> [Work required]
Look below for the line that has "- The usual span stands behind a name"; output exactly from it through the line that has "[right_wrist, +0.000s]", and leave the pictures out.

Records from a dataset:
########

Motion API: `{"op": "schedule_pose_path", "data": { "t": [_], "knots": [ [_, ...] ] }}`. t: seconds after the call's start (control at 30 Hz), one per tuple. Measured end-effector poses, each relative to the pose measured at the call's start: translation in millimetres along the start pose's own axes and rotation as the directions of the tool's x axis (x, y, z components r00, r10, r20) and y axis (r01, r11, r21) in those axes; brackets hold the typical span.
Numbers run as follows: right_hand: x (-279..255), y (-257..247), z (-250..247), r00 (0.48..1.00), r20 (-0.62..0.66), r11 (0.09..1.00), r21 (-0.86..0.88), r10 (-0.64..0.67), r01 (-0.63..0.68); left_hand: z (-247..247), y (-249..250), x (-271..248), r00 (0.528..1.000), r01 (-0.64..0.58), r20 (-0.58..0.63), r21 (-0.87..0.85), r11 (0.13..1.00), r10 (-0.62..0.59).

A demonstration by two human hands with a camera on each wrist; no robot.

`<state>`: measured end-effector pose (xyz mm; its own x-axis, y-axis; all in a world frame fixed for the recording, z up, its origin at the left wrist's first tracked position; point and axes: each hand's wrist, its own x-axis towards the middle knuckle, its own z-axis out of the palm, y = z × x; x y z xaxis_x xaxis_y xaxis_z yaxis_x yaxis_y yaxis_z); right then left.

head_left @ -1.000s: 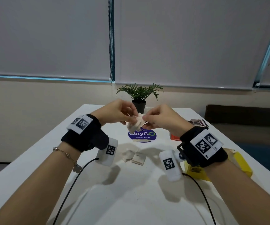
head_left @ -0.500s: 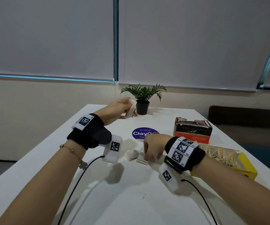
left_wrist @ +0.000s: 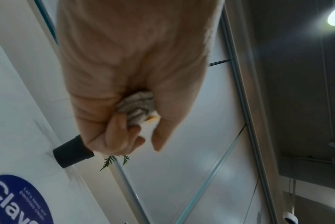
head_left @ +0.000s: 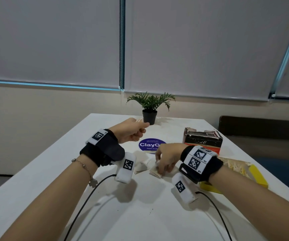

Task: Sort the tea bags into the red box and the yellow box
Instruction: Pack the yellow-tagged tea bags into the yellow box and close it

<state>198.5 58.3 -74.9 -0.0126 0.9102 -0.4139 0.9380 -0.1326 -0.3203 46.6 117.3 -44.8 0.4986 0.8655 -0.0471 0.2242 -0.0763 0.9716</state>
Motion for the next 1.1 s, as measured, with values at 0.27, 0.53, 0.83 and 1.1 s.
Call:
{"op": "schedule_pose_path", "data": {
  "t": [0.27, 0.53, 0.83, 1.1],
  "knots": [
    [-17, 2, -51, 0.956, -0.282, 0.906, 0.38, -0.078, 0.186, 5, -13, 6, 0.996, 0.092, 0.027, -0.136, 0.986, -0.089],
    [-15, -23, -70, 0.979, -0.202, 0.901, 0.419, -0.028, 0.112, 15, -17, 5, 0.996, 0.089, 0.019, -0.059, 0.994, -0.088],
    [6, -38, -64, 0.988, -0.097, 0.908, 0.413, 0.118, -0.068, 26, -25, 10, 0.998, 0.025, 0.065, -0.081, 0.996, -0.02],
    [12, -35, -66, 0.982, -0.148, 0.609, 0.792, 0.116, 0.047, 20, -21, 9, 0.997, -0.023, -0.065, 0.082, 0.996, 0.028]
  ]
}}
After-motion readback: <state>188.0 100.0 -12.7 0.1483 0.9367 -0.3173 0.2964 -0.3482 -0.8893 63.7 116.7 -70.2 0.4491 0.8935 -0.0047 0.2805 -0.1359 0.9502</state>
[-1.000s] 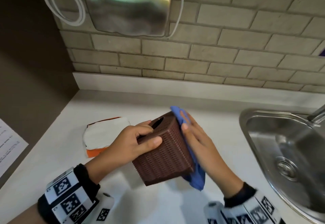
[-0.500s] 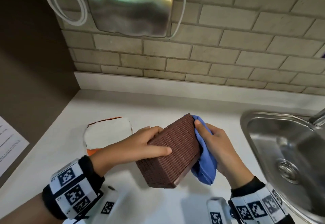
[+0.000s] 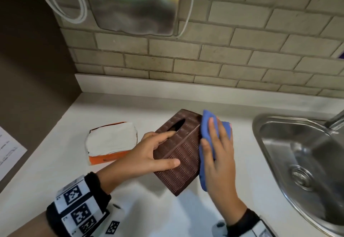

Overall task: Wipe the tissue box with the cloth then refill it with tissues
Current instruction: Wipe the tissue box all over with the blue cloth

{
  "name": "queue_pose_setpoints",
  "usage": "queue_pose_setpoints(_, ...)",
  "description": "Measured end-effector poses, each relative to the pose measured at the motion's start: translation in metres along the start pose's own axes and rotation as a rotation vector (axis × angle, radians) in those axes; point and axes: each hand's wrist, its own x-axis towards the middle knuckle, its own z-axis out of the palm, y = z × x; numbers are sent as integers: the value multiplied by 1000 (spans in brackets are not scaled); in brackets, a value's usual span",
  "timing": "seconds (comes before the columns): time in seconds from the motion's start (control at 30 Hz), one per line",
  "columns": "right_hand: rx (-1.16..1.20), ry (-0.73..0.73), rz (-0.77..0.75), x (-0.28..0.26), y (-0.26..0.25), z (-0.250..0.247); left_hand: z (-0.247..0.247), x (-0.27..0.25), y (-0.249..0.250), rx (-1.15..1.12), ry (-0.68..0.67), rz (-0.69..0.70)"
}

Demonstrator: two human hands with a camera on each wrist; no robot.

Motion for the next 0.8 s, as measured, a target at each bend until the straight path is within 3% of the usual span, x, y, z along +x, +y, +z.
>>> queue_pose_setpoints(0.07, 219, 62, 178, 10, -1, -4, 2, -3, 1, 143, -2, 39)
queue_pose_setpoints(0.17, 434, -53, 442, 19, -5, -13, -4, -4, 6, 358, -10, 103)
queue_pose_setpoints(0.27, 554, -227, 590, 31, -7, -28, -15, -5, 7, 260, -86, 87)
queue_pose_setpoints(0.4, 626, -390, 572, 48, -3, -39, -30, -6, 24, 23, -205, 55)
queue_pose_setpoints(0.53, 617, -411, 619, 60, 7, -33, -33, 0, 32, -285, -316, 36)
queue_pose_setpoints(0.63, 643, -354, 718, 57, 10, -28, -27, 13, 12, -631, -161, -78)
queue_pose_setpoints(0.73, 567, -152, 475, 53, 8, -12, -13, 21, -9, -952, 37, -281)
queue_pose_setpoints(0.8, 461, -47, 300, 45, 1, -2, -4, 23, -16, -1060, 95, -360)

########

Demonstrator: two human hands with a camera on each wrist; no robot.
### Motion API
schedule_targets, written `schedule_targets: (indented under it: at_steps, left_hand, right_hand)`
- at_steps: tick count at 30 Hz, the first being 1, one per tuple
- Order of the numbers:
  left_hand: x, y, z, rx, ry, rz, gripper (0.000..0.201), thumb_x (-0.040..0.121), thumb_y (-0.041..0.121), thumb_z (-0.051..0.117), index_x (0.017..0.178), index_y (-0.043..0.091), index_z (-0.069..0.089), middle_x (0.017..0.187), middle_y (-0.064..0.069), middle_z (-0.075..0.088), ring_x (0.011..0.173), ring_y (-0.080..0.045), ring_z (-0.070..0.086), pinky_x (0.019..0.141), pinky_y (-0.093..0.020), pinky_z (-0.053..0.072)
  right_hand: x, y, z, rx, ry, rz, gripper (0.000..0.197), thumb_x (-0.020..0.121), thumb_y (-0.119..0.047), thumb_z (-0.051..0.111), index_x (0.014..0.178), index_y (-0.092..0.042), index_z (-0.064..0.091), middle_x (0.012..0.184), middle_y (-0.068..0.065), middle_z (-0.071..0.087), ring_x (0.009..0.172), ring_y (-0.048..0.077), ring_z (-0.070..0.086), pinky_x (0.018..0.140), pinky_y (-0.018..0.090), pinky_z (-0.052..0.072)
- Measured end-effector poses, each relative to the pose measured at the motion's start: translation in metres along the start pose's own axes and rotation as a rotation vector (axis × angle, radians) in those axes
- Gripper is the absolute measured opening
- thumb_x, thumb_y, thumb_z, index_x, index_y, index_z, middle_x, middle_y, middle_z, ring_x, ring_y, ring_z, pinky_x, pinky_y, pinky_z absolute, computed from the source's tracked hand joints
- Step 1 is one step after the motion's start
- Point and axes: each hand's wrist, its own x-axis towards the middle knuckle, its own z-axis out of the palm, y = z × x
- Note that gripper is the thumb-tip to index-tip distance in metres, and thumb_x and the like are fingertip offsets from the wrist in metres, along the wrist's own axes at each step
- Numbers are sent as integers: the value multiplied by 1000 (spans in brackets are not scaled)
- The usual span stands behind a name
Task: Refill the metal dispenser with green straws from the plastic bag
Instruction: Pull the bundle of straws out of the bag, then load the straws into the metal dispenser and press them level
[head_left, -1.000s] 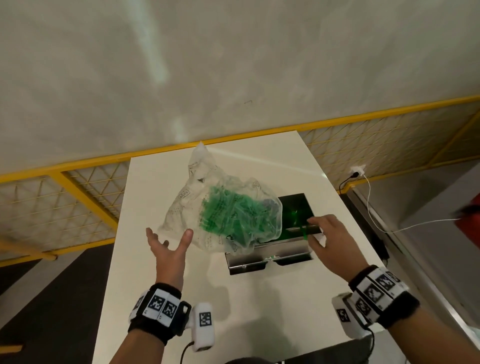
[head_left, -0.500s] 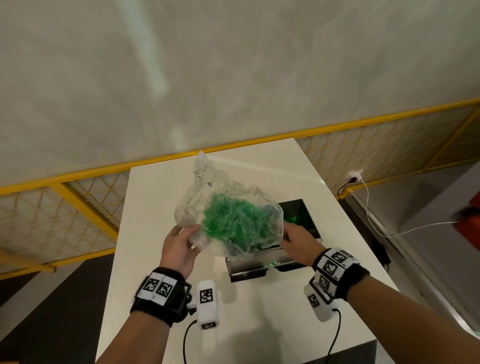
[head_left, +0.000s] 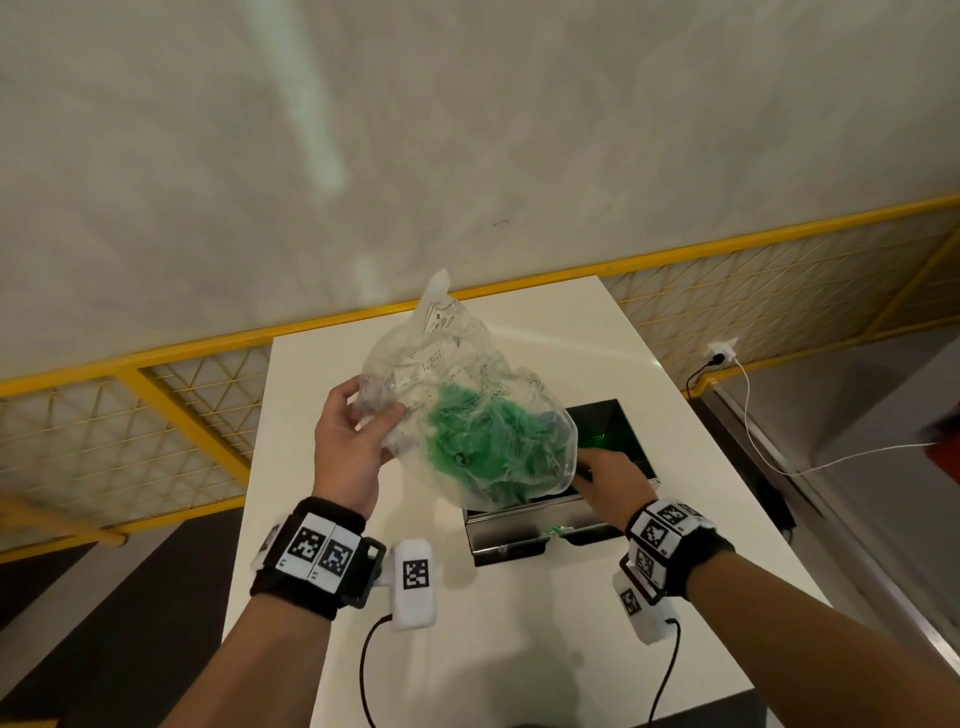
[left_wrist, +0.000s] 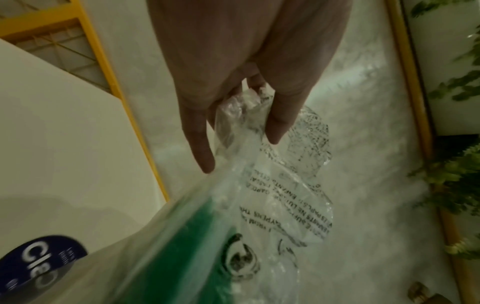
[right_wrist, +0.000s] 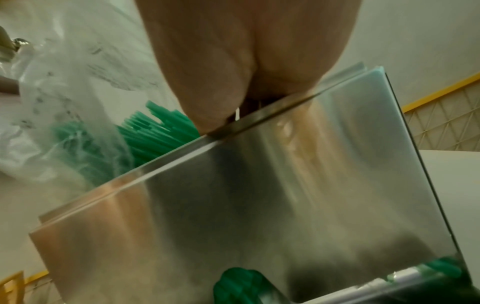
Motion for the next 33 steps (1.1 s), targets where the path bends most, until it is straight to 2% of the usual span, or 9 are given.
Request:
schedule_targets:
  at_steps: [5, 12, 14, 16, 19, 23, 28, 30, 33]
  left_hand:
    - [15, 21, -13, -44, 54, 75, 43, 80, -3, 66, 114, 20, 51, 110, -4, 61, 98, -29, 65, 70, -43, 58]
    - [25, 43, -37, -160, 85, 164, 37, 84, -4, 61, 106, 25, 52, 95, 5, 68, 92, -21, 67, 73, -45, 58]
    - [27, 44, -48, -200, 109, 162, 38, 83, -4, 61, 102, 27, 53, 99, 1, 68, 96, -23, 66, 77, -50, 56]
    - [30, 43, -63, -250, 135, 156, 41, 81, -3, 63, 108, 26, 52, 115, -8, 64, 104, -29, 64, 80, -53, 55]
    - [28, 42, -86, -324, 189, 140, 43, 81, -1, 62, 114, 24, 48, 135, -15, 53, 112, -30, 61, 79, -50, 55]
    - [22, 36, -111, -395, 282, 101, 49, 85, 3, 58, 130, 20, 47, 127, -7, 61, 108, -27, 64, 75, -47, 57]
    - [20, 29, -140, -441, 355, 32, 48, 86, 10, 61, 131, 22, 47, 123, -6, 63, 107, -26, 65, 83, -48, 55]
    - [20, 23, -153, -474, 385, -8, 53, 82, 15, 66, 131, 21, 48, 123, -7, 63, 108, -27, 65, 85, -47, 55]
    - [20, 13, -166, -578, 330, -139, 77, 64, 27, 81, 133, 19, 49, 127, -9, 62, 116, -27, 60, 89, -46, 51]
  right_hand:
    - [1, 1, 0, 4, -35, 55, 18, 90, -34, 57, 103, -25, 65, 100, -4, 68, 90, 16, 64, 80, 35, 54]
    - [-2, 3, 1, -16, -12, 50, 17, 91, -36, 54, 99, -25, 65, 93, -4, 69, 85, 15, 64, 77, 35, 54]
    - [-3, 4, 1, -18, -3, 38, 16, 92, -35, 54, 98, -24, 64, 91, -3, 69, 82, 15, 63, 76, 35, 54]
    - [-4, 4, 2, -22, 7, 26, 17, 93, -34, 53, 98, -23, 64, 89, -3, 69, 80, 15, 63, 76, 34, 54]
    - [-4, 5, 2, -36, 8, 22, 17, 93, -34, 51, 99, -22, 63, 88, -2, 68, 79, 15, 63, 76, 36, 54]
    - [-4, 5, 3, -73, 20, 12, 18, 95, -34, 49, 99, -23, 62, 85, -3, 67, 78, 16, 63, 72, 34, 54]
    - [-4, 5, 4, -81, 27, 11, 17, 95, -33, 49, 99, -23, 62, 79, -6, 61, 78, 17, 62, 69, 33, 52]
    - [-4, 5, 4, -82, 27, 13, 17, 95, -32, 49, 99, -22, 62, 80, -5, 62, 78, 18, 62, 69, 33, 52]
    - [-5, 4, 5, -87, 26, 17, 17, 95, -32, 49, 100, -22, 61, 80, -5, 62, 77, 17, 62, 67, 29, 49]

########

> [Reply]
- The usual span stands behind a name
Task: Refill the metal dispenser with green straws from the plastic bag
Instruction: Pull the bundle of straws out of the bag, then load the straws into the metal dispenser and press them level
[head_left, -1.000s] 
[head_left, -0.500s] 
[head_left, +0.000s] 
[left_wrist, +0.000s] 
[right_wrist, +0.000s] 

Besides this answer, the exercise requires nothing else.